Welcome! Log In Create A New Profile

Advanced

rsync does not exclude directories in cron.daily

Posted by bodhi 
rsync does not exclude directories in cron.daily
July 13, 2013 01:38AM
Hi,

Anybody running rsync in a cron job to backup rootfs? Once in a while I run rsync in a script to backup my debian development plug rootfs to another plug. It always works fine, excluding typical directories that we should exclude such as /proc, /dev,... Now I'm starting to get organize :) and want to execute it inside a cron.daily. And I found out from dry-run that it does not exclude these directories! since I am running everything as root, it is really strange that it would behave differently in a cron job.

Anybody experience the same thing on kernel 3.8.11?

Thanks,

-bodhi
===========================
Forum Wiki
bodhi's corner (buy bodhi a beer)



Edited 2 time(s). Last edit at 07/13/2013 01:48AM by bodhi.
Re: rsync does not exclude directories in cron.daily
July 13, 2013 10:29PM
I use rsync extensively. On my Internet VPSes, I do things slightly differently -- I use the '-x' option to prevent rsync from venturing off the selected file systems. It creates the mount points on the backup, but goes no further. I do use '--exclude' also, and have never had any problems with it. For instance, '--exclude=/var/run' and '--exclude="/home/*/www"' both seem to work as expected, although on my systems neither is on a file system boundary. All this is executed as root, BTW, but out of root's crontab, not the cron.daily area.
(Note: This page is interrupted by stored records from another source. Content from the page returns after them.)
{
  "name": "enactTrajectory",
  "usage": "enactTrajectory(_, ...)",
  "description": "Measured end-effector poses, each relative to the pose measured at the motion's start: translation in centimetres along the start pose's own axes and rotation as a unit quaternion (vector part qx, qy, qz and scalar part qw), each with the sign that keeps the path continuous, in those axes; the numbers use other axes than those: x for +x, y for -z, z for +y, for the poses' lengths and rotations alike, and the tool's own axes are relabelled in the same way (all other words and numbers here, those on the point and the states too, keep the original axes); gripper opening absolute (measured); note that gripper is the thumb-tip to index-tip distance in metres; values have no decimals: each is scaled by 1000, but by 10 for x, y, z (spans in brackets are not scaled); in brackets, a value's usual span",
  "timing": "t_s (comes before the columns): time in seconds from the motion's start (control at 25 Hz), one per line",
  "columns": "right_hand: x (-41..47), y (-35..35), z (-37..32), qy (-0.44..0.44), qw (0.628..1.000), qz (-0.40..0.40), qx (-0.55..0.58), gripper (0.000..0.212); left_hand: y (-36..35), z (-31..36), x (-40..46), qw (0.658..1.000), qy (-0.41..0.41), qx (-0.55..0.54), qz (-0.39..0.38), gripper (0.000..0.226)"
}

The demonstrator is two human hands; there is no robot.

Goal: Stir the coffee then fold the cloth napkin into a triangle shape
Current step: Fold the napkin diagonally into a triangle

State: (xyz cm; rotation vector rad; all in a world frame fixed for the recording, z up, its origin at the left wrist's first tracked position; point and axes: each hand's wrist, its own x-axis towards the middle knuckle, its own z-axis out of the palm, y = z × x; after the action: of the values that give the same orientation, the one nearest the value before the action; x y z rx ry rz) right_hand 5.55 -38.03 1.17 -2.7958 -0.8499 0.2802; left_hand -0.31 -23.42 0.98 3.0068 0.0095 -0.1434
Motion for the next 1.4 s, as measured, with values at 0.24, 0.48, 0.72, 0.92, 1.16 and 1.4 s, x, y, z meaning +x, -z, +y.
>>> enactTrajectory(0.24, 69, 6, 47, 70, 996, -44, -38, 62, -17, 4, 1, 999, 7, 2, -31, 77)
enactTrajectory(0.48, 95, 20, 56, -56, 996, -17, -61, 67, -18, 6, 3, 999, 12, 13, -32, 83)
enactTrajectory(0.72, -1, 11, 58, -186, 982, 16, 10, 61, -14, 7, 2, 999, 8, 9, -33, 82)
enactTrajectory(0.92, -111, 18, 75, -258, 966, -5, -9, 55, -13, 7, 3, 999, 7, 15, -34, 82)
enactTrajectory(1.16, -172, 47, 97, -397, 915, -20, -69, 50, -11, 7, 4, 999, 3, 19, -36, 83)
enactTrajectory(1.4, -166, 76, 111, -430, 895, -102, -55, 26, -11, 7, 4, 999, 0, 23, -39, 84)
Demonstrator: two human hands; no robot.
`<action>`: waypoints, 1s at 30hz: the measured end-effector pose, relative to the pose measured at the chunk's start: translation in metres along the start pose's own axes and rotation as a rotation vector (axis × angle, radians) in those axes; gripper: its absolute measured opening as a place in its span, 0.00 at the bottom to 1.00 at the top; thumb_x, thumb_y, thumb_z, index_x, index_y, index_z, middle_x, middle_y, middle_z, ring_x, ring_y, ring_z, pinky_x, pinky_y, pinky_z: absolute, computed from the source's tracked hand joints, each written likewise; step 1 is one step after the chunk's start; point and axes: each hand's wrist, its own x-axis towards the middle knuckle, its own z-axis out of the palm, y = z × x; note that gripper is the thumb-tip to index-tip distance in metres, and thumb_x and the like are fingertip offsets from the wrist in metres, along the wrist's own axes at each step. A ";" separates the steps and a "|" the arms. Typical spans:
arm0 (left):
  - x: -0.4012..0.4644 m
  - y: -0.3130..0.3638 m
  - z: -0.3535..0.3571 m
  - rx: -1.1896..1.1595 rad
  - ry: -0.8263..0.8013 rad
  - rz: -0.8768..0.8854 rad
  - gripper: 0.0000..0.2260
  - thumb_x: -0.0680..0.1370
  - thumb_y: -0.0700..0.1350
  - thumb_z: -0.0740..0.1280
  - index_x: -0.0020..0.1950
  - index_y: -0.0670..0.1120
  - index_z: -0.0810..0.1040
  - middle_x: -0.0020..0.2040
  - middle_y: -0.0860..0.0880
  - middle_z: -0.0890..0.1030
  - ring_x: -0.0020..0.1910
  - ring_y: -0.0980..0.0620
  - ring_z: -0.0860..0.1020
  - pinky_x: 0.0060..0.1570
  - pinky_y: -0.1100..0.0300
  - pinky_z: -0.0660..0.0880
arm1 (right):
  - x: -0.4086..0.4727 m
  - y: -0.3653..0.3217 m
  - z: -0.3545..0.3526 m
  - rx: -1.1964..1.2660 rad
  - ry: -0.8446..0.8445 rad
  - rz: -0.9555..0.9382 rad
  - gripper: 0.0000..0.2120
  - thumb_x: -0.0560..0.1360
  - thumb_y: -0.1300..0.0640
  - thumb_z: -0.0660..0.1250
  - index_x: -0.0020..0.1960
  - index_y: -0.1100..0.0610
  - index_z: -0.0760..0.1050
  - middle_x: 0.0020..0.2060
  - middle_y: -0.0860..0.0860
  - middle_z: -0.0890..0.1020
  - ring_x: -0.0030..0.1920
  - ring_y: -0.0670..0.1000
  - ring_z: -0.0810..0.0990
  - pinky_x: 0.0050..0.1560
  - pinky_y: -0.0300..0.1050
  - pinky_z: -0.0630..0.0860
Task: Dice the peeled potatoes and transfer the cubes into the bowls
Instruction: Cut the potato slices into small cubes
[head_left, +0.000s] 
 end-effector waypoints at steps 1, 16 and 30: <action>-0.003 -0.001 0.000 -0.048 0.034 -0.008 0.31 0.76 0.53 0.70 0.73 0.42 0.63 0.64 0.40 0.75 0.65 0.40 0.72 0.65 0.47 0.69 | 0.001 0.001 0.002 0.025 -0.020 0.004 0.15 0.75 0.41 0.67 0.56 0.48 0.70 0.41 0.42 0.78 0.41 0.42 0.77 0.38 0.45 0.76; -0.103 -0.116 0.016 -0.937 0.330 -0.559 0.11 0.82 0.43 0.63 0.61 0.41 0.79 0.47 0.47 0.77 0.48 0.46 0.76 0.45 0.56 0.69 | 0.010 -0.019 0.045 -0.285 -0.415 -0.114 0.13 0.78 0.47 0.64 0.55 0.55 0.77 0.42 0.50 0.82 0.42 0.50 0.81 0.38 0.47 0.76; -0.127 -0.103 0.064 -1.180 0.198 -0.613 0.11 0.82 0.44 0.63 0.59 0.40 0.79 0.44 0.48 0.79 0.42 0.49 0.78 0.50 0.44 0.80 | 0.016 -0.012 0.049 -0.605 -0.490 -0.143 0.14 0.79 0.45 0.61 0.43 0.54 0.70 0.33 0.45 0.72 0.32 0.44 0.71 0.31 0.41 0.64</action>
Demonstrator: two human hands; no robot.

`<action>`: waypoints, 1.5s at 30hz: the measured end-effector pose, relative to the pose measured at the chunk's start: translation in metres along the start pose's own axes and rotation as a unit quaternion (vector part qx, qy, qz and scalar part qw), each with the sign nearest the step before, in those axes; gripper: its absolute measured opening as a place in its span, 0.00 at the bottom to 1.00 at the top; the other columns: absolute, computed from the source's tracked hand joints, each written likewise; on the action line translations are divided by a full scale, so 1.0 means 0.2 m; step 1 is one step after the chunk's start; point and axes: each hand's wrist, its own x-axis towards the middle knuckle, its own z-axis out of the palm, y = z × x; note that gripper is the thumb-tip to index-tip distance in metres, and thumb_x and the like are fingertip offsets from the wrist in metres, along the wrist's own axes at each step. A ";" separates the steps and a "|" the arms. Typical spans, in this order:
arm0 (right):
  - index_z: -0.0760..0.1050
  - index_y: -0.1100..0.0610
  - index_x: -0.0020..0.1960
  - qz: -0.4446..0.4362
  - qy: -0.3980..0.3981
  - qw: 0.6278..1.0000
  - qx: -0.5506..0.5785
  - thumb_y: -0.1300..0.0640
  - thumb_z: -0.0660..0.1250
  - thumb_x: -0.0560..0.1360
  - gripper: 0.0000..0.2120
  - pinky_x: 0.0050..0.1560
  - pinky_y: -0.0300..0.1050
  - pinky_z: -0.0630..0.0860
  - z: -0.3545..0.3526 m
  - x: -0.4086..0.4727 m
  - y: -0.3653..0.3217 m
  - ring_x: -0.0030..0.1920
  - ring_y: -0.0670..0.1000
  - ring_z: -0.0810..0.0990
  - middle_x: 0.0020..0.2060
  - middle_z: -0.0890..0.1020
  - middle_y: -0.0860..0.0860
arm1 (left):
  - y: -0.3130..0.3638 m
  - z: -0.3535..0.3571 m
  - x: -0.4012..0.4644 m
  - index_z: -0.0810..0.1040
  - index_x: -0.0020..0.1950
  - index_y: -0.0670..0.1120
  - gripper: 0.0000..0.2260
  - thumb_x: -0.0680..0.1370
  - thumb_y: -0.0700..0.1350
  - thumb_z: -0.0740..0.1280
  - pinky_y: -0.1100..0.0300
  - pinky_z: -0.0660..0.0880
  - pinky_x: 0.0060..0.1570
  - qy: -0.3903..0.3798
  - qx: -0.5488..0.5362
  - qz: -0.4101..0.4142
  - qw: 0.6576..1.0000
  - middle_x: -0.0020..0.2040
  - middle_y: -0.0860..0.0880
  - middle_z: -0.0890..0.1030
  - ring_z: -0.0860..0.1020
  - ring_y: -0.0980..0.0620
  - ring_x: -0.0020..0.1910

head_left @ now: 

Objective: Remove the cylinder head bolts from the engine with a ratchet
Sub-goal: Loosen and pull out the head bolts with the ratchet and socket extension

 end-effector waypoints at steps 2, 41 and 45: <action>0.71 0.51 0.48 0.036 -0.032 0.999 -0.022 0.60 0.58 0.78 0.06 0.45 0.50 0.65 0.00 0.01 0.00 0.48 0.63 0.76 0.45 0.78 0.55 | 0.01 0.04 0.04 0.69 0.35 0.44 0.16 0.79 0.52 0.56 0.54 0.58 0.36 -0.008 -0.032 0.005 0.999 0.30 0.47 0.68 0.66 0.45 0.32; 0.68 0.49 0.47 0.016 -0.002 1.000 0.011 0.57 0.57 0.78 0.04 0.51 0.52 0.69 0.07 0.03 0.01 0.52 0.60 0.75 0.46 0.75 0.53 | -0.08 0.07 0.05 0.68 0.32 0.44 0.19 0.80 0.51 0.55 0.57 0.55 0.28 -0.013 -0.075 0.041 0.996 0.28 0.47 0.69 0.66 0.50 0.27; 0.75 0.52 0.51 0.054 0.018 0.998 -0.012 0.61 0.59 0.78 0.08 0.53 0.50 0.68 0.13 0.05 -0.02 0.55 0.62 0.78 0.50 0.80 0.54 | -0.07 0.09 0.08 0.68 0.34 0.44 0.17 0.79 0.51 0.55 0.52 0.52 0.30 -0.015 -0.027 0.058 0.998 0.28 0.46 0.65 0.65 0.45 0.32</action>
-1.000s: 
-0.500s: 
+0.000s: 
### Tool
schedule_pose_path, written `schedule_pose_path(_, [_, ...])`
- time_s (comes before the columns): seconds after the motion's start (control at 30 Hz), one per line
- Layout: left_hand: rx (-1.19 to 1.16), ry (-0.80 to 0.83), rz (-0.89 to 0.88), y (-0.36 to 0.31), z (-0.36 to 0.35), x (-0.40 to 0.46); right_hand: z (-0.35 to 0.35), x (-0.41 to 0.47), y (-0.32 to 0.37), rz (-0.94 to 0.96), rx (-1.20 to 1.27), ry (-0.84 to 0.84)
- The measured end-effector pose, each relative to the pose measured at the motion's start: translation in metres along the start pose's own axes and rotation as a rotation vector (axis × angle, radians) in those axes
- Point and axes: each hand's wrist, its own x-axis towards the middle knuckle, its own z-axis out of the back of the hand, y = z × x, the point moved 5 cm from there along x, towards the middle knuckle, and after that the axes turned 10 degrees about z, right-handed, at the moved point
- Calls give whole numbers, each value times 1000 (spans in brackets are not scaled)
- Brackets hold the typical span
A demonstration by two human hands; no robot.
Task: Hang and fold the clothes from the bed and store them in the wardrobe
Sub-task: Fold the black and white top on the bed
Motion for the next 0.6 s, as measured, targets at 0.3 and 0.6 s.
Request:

On my Pogos, I backup my /home and /mail partitions using rsync, also as root. I don't use --exclude there, -- well, I do use one and will have to go check it out more thoroughly to see if it indeed is honored -- but otherwise the command appears to work fine.

When you get it figured out, let us know what you find, bodhi.
Re: rsync does not exclude directories in cron.daily
July 14, 2013 12:32PM
Actually, this thread prompted me to implement something I've been meaning to do for some time. I have two Pogos up and running, predominantly in active/standby mode. Once a day the active /home directory is rsynced to the standby box. However, there are a few files which need to be box-specific. So, I just created a /home/local directory for that purpose, and use symlinks to access it as necessary. I removed the reference to all these special files from my backup script and instead just coded "--exclude /home/local/" in the rsync argument list in their stead. I've manually run the backup several times and it works as expected. I'll take a look tomorrow morning to make sure there isn't a different outcome when running the script from cron, but I doubt there will be.

YMMV.
Re: rsync does not exclude directories in cron.daily
July 14, 2013 03:28PM
I did not use cron to backup rootfs. I guess the problem might be the env, e.g., chroot for the cron job?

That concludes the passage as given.